(Listed entries)

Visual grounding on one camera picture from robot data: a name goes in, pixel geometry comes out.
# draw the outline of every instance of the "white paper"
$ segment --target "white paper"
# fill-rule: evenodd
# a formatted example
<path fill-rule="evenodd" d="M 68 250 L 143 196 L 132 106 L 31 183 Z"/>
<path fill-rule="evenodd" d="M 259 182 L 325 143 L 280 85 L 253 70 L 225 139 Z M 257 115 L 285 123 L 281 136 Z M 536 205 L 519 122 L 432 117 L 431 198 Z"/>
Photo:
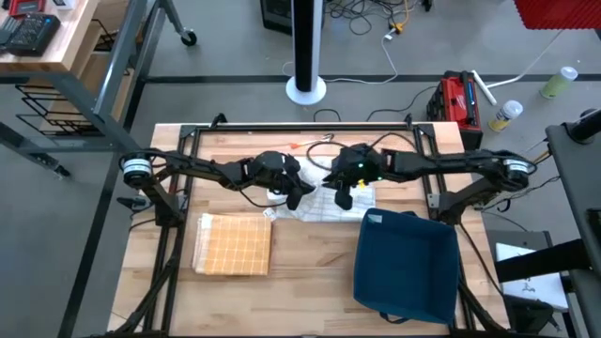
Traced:
<path fill-rule="evenodd" d="M 296 158 L 300 163 L 299 176 L 316 189 L 302 197 L 296 210 L 289 210 L 286 206 L 277 207 L 275 213 L 278 218 L 298 219 L 304 222 L 360 222 L 363 215 L 370 207 L 376 207 L 376 194 L 372 186 L 353 188 L 351 210 L 342 210 L 334 203 L 334 189 L 323 188 L 323 177 L 328 171 L 312 165 L 306 158 Z M 312 160 L 326 167 L 331 166 L 332 157 L 312 157 Z M 286 196 L 268 192 L 268 198 L 273 203 L 285 201 Z"/>
<path fill-rule="evenodd" d="M 519 255 L 533 253 L 534 250 L 497 243 L 497 261 Z M 551 304 L 556 309 L 567 310 L 567 299 L 563 292 L 559 272 L 531 277 L 525 280 L 505 282 L 501 284 L 503 294 L 527 300 L 540 300 Z"/>

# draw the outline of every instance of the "red power station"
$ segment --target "red power station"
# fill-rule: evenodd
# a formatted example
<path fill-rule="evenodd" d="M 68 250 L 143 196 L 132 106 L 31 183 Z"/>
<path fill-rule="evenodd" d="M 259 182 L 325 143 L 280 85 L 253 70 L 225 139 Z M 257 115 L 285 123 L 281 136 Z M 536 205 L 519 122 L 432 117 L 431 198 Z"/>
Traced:
<path fill-rule="evenodd" d="M 468 71 L 447 71 L 426 107 L 428 121 L 454 121 L 459 126 L 466 150 L 475 150 L 482 143 L 480 114 L 473 74 Z"/>

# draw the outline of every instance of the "white bottle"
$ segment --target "white bottle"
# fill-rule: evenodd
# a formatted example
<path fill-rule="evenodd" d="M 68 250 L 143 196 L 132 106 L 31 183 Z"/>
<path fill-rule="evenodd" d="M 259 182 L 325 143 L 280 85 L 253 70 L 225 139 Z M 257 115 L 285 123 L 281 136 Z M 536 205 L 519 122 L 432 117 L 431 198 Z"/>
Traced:
<path fill-rule="evenodd" d="M 495 118 L 488 122 L 488 127 L 496 132 L 501 132 L 513 120 L 524 111 L 524 107 L 516 100 L 508 100 L 499 109 Z"/>

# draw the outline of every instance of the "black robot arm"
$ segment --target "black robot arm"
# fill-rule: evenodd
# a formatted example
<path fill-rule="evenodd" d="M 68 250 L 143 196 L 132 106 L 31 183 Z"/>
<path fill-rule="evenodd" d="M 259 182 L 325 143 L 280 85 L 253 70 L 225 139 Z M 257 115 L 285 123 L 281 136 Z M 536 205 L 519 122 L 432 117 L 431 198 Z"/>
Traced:
<path fill-rule="evenodd" d="M 165 164 L 153 164 L 155 158 L 163 158 Z M 175 174 L 219 182 L 222 187 L 236 192 L 250 186 L 262 187 L 287 195 L 286 206 L 291 210 L 297 208 L 303 195 L 315 189 L 299 177 L 299 162 L 277 151 L 266 151 L 256 158 L 221 164 L 184 156 L 176 151 L 148 149 L 125 155 L 121 159 L 121 166 L 125 183 L 142 190 L 155 204 L 157 225 L 169 226 L 174 214 L 179 215 L 176 197 L 161 186 L 161 181 Z M 161 170 L 155 174 L 153 169 L 158 167 Z"/>
<path fill-rule="evenodd" d="M 342 209 L 350 209 L 350 188 L 357 185 L 382 179 L 402 183 L 436 174 L 480 174 L 484 178 L 476 182 L 477 186 L 468 186 L 461 192 L 448 192 L 441 196 L 446 199 L 452 194 L 456 197 L 461 193 L 460 202 L 465 208 L 466 204 L 487 202 L 499 192 L 516 192 L 528 187 L 528 175 L 534 168 L 533 163 L 507 150 L 474 150 L 424 156 L 389 149 L 378 153 L 367 144 L 358 144 L 340 150 L 339 156 L 332 160 L 331 173 L 324 178 L 323 186 L 336 189 L 335 203 Z"/>

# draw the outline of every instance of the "spray can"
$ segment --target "spray can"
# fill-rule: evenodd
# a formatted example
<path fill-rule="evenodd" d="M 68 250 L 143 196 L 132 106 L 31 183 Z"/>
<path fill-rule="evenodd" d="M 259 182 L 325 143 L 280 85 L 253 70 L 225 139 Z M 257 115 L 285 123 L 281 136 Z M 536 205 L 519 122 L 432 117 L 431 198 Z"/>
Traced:
<path fill-rule="evenodd" d="M 545 99 L 553 99 L 564 91 L 578 77 L 578 72 L 571 67 L 562 69 L 545 84 L 540 93 Z"/>
<path fill-rule="evenodd" d="M 516 100 L 508 100 L 499 109 L 495 118 L 488 122 L 488 127 L 496 132 L 504 130 L 511 120 L 518 117 L 524 111 L 524 107 Z"/>

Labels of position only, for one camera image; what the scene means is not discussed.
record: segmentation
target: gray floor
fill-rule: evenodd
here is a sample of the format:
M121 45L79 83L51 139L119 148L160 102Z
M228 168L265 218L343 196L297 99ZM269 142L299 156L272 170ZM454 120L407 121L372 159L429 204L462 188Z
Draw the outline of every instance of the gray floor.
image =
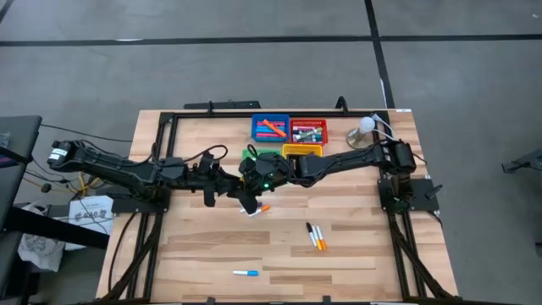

(End Listed entries)

> **Aim of the task**:
Print all records word for word, no images.

> **Exercise solution**:
Visual grounding on one camera picture from robot data: a name goes in, pixel geometry comes out.
# draw the outline of every instance of the "white paper"
$ segment --target "white paper"
# fill-rule: evenodd
# a formatted example
<path fill-rule="evenodd" d="M 68 250 L 143 196 L 132 106 L 31 183 Z"/>
<path fill-rule="evenodd" d="M 259 182 L 325 143 L 280 85 L 253 70 L 225 139 Z M 257 115 L 285 123 L 281 136 Z M 536 205 L 519 122 L 432 117 L 431 198 Z"/>
Photo:
Traced:
<path fill-rule="evenodd" d="M 296 158 L 300 163 L 299 176 L 316 189 L 302 197 L 296 210 L 289 210 L 286 206 L 277 207 L 275 213 L 278 218 L 298 219 L 304 222 L 360 222 L 363 215 L 370 207 L 376 207 L 376 194 L 372 186 L 353 188 L 351 210 L 342 210 L 334 203 L 334 189 L 323 188 L 323 177 L 328 171 L 312 165 L 306 158 Z M 312 160 L 326 167 L 331 166 L 332 157 L 312 157 Z M 286 196 L 268 192 L 268 198 L 273 203 L 285 201 Z"/>
<path fill-rule="evenodd" d="M 519 255 L 533 253 L 534 250 L 497 243 L 497 261 Z M 551 304 L 556 309 L 567 310 L 567 299 L 563 292 L 559 272 L 531 277 L 525 280 L 505 282 L 501 284 L 503 294 L 527 300 L 540 300 Z"/>

# draw the outline of every instance of the "red power station"
$ segment --target "red power station"
# fill-rule: evenodd
# a formatted example
<path fill-rule="evenodd" d="M 68 250 L 143 196 L 132 106 L 31 183 Z"/>
<path fill-rule="evenodd" d="M 259 182 L 325 143 L 280 85 L 253 70 L 225 139 Z M 257 115 L 285 123 L 281 136 Z M 536 205 L 519 122 L 432 117 L 431 198 Z"/>
Traced:
<path fill-rule="evenodd" d="M 468 71 L 447 71 L 426 107 L 428 121 L 454 121 L 459 126 L 466 150 L 475 150 L 482 143 L 480 114 L 473 74 Z"/>

# draw the outline of every instance of the "white bottle"
$ segment --target "white bottle"
# fill-rule: evenodd
# a formatted example
<path fill-rule="evenodd" d="M 68 250 L 143 196 L 132 106 L 31 183 Z"/>
<path fill-rule="evenodd" d="M 259 182 L 325 143 L 280 85 L 253 70 L 225 139 Z M 257 115 L 285 123 L 281 136 Z M 536 205 L 519 122 L 432 117 L 431 198 Z"/>
Traced:
<path fill-rule="evenodd" d="M 495 118 L 488 122 L 488 127 L 496 132 L 501 132 L 513 120 L 524 111 L 524 107 L 516 100 L 508 100 L 499 109 Z"/>

# draw the outline of every instance of the "black robot arm"
$ segment --target "black robot arm"
# fill-rule: evenodd
# a formatted example
<path fill-rule="evenodd" d="M 68 250 L 143 196 L 132 106 L 31 183 Z"/>
<path fill-rule="evenodd" d="M 259 182 L 325 143 L 280 85 L 253 70 L 225 139 Z M 257 115 L 285 123 L 281 136 Z M 536 205 L 519 122 L 432 117 L 431 198 Z"/>
Traced:
<path fill-rule="evenodd" d="M 165 164 L 153 164 L 155 158 L 163 158 Z M 175 174 L 219 182 L 222 187 L 236 192 L 250 186 L 262 187 L 287 195 L 286 206 L 291 210 L 297 208 L 303 195 L 315 189 L 299 177 L 299 162 L 277 151 L 266 151 L 256 158 L 221 164 L 184 156 L 176 151 L 148 149 L 125 155 L 121 159 L 121 166 L 125 183 L 142 190 L 155 204 L 157 225 L 169 226 L 174 214 L 179 215 L 176 197 L 161 186 L 161 181 Z M 161 170 L 155 174 L 153 169 L 158 167 Z"/>
<path fill-rule="evenodd" d="M 342 209 L 350 209 L 350 188 L 357 185 L 382 179 L 402 183 L 436 174 L 480 174 L 484 178 L 476 182 L 477 186 L 468 186 L 461 192 L 448 192 L 441 196 L 446 199 L 452 194 L 456 197 L 461 193 L 460 202 L 465 208 L 466 204 L 487 202 L 499 192 L 516 192 L 528 187 L 528 175 L 534 168 L 533 163 L 507 150 L 474 150 L 424 156 L 389 149 L 378 153 L 367 144 L 358 144 L 340 150 L 339 156 L 332 160 L 331 173 L 324 178 L 323 186 L 336 189 L 335 203 Z"/>

# draw the outline of every instance of the "spray can"
$ segment --target "spray can"
# fill-rule: evenodd
# a formatted example
<path fill-rule="evenodd" d="M 68 250 L 143 196 L 132 106 L 31 183 Z"/>
<path fill-rule="evenodd" d="M 259 182 L 325 143 L 280 85 L 253 70 L 225 139 Z M 257 115 L 285 123 L 281 136 Z M 536 205 L 519 122 L 432 117 L 431 198 Z"/>
Traced:
<path fill-rule="evenodd" d="M 545 99 L 553 99 L 564 91 L 578 77 L 578 72 L 571 67 L 562 69 L 545 84 L 540 93 Z"/>
<path fill-rule="evenodd" d="M 516 100 L 508 100 L 499 109 L 495 118 L 488 122 L 488 127 L 496 132 L 504 130 L 511 120 L 518 117 L 524 111 L 524 107 Z"/>

Labels of position only, for one camera image; what the scene means is not discussed.
record: segmentation
target: gray floor
fill-rule: evenodd
here is a sample of the format:
M121 45L79 83L51 139L119 148L160 102Z
M228 168L265 218L343 196L297 99ZM269 142L299 156L272 170ZM454 120L407 121L372 159L429 204L462 188Z
Draw the outline of every instance of the gray floor.
image =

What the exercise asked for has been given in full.